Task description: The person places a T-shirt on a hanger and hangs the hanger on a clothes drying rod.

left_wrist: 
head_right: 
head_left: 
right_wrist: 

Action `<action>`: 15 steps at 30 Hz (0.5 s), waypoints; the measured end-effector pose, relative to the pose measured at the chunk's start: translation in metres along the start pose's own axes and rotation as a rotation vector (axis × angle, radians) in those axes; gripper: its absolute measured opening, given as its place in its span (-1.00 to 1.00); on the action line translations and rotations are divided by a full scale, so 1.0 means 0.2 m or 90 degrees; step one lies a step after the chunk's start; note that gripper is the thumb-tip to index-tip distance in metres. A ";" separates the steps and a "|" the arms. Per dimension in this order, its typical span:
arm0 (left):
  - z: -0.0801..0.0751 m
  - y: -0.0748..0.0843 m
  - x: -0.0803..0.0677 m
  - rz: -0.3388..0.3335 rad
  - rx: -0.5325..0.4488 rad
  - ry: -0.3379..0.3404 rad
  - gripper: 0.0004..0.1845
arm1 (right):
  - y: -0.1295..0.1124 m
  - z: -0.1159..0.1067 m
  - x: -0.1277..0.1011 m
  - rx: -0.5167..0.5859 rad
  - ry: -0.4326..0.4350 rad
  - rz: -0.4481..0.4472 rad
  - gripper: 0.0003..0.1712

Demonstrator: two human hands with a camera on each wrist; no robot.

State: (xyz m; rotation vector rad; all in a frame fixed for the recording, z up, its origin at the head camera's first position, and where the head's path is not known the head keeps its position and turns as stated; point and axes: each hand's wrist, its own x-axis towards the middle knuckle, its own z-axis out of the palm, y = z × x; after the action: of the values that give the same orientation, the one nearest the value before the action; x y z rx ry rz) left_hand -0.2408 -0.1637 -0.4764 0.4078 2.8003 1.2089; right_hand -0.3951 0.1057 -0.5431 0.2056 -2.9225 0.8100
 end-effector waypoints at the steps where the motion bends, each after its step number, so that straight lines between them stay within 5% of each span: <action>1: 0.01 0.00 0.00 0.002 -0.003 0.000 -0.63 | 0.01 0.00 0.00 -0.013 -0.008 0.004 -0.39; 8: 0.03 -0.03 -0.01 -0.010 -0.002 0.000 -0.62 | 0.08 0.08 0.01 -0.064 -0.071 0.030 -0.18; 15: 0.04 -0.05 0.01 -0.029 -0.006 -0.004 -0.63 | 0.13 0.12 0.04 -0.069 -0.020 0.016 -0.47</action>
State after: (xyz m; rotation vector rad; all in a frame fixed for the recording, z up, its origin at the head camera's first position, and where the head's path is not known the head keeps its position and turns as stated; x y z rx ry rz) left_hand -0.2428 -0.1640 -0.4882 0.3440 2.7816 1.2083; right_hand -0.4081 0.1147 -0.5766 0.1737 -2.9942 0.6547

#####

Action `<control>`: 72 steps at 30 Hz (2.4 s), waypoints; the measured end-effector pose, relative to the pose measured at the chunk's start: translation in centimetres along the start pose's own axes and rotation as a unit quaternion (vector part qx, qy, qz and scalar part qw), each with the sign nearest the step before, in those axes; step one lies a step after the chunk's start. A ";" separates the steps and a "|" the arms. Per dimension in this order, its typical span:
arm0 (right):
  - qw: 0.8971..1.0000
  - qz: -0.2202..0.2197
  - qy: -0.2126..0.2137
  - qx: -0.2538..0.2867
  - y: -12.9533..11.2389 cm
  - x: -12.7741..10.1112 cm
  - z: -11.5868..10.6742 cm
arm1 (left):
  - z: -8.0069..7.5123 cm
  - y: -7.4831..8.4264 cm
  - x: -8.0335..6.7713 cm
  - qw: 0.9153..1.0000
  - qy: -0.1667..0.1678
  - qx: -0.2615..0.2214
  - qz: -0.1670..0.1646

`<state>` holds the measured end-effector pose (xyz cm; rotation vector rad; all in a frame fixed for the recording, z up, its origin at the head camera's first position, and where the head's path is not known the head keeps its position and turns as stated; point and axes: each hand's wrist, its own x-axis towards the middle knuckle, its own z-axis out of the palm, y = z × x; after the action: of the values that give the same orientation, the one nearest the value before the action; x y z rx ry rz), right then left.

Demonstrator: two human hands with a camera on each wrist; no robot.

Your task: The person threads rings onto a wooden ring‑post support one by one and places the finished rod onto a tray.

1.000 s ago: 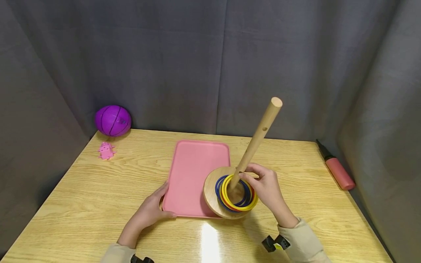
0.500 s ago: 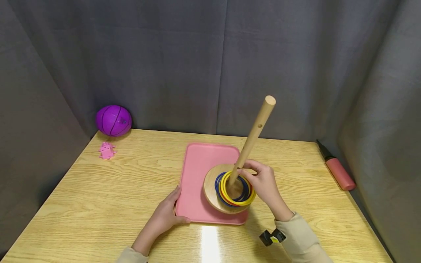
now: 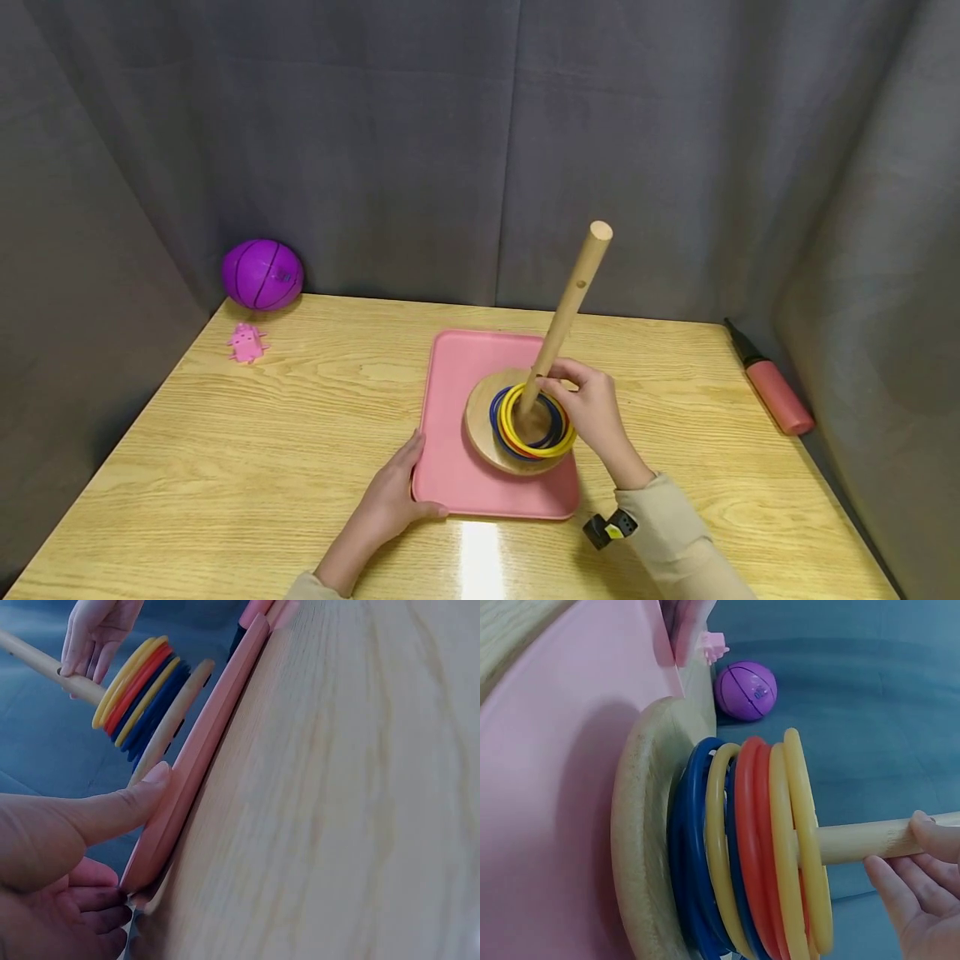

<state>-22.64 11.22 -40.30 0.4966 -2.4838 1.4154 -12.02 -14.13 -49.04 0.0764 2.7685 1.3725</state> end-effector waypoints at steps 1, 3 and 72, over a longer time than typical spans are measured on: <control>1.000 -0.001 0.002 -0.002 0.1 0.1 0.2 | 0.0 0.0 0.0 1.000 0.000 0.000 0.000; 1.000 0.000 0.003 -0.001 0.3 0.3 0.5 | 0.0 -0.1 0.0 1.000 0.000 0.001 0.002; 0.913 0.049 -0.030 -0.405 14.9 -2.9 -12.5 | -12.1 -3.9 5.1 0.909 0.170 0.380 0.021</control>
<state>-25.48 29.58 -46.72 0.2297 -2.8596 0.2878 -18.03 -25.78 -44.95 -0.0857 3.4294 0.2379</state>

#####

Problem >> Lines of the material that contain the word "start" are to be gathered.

Reply to the task >>
Action `<action>`: 15 steps at 30 Hz (0.5 s), waypoints; the measured end-effector pose, relative to the pose measured at the chunk's start: translation in metres along the start pose's own axes and rotation as a rotation vector (axis × angle, radians) in those axes; gripper: its absolute measured opening, given as its place in its span (-1.00 to 1.00); on the action line translations and rotations are divided by a full scale, so 1.0 means 0.2 m or 90 degrees; step one lies a step after the chunk's start; note that gripper is the thumb-tip to index-tip distance in metres. A ";" separates the steps and a "|" the arms. Per dimension in this order, its typical span:
Action `<control>`: 72 steps at 30 Hz (2.4 s), waypoints; the measured end-effector pose, relative to the pose measured at the chunk's start: translation in centimetres along the start pose's own axes and rotation as a unit quaternion (vector part qx, qy, qz and scalar part qw), each with the sign nearest the step before, in those axes; step one lies a step after the chunk's start. A ";" separates the steps and a "|" the arms. Per dimension in this order, its typical span:

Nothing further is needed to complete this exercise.